EXTRACTED INFORMATION Start Marker

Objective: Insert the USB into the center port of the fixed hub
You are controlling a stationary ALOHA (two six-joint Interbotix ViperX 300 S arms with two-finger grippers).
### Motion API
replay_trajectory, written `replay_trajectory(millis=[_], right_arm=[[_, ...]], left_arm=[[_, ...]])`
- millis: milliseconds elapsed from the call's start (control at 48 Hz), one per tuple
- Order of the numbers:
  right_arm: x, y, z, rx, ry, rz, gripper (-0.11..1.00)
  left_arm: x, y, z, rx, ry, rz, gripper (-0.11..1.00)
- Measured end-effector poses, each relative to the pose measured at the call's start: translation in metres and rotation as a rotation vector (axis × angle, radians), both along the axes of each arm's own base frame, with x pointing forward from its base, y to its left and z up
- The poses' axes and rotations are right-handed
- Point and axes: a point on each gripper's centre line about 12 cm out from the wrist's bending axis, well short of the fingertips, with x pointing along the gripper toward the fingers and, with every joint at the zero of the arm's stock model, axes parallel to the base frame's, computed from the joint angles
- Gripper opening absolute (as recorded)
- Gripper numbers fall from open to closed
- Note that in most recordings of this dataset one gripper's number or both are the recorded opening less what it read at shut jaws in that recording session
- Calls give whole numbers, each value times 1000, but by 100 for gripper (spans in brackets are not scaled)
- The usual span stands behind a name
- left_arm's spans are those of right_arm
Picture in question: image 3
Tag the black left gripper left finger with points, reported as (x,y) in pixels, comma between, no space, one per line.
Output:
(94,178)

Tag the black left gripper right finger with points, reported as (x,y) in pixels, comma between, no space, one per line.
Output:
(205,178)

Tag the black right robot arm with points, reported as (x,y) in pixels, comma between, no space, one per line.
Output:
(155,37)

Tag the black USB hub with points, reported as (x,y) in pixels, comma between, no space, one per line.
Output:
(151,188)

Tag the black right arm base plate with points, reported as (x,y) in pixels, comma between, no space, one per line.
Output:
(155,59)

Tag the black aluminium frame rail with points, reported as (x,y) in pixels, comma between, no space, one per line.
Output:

EXTRACTED INFORMATION End Marker

WORK TO BE COMPLETED: Copy range, inclusive: the line holding "left_arm: x, y, z, rx, ry, rz, gripper" to the line holding "Tag the black aluminium". Reproduce exactly those lines of the records above and no others.

RESULT:
  left_arm: x, y, z, rx, ry, rz, gripper (-0.11..1.00)
- Measured end-effector poses, each relative to the pose measured at the call's start: translation in metres and rotation as a rotation vector (axis × angle, radians), both along the axes of each arm's own base frame, with x pointing forward from its base, y to its left and z up
- The poses' axes and rotations are right-handed
- Point and axes: a point on each gripper's centre line about 12 cm out from the wrist's bending axis, well short of the fingertips, with x pointing along the gripper toward the fingers and, with every joint at the zero of the arm's stock model, axes parallel to the base frame's, computed from the joint angles
- Gripper opening absolute (as recorded)
- Gripper numbers fall from open to closed
- Note that in most recordings of this dataset one gripper's number or both are the recorded opening less what it read at shut jaws in that recording session
- Calls give whole numbers, each value times 1000, but by 100 for gripper (spans in brackets are not scaled)
- The usual span stands behind a name
- left_arm's spans are those of right_arm
Picture in question: image 3
Tag the black left gripper left finger with points, reported as (x,y) in pixels, comma between, no space, one per line.
Output:
(94,178)

Tag the black left gripper right finger with points, reported as (x,y) in pixels, comma between, no space, one per line.
Output:
(205,178)

Tag the black right robot arm with points, reported as (x,y) in pixels, comma between, no space, one per line.
Output:
(155,37)

Tag the black USB hub with points, reported as (x,y) in pixels, comma between, no space, one per line.
Output:
(151,188)

Tag the black right arm base plate with points, reported as (x,y) in pixels, comma between, no space, one per line.
Output:
(155,59)

Tag the black aluminium frame rail with points, reported as (x,y) in pixels, comma between, no space, one per line.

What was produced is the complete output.